■ Exercise directions:
Give back all of the data exactly. Leave nothing out.

■ Data extract:
***

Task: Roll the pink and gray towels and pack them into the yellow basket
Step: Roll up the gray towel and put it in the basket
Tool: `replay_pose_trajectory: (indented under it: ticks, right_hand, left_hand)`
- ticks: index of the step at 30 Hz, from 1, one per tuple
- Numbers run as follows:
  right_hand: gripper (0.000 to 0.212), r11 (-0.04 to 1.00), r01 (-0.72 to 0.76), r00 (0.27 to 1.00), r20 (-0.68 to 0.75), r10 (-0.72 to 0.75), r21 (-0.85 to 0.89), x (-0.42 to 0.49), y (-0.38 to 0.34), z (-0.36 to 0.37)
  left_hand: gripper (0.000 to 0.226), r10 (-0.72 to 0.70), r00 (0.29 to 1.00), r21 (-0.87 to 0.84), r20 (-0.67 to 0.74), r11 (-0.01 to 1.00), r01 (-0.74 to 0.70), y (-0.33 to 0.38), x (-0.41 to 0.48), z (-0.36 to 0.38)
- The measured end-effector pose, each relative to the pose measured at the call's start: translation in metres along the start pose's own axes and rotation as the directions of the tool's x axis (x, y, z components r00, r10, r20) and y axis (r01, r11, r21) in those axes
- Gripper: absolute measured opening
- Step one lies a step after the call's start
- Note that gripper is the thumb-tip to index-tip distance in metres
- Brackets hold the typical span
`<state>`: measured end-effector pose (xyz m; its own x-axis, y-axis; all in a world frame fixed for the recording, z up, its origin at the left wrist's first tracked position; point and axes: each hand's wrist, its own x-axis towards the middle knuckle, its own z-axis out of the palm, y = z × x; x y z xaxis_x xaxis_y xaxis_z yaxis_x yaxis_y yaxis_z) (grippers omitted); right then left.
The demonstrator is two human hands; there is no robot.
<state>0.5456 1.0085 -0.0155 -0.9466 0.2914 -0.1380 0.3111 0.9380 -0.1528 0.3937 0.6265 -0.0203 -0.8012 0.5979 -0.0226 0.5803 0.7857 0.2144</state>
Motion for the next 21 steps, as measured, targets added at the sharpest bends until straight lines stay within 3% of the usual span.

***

■ Response area:
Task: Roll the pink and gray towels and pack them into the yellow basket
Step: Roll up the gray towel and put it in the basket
Tool: `replay_pose_trajectory: (indented under it: ticks, right_hand, left_hand)`
- ticks: index of the step at 30 Hz, from 1, one per tuple
- Numbers run as follows:
  right_hand: gripper (0.000 to 0.212), r11 (-0.04 to 1.00), r01 (-0.72 to 0.76), r00 (0.27 to 1.00), r20 (-0.68 to 0.75), r10 (-0.72 to 0.75), r21 (-0.85 to 0.89), x (-0.42 to 0.49), y (-0.38 to 0.34), z (-0.36 to 0.37)
  left_hand: gripper (0.000 to 0.226), r10 (-0.72 to 0.70), r00 (0.29 to 1.00), r21 (-0.87 to 0.84), r20 (-0.67 to 0.74), r11 (-0.01 to 1.00), r01 (-0.74 to 0.70), y (-0.33 to 0.38), x (-0.41 to 0.48), z (-0.36 to 0.38)
- The measured end-effector pose, each relative to the pose measured at the call's start: translation in metres along the start pose's own axes and rotation as the directions of the tool's x axis (x, y, z components r00, r10, r20) and y axis (r01, r11, r21) in those axes
- Gripper: absolute measured opening
- Step one lies a step after the call's start
- Note that gripper is the thumb-tip to index-tip distance in metres
- Brackets hold the typical span
`<state>`: measured end-effector pose (xyz m; its own x-axis, y-axis; all in a world frame fixed for the recording, z up, its origin at the left wrist's first tracked position; point and axes: each hand's wrist, its own x-axis towards the middle knuckle, its own z-axis out of the palm, y = z × x; x y z xaxis_x xaxis_y xaxis_z yaxis_x yaxis_y yaxis_z) (grippers omitted); right then left.
The demonstrator is two human hands; there is no robot.
<state>0.5456 1.0085 -0.0155 -0.9466 0.2914 -0.1380 0.3111 0.9380 -0.1528 0.3937 0.6265 -0.0203 -0.8012 0.5979 -0.0226 0.5803 0.7857 0.2144</state>
Motion for the next 21 steps, as measured, targets added at the sharpest bends until straight lines stay within 3% of the usual span.

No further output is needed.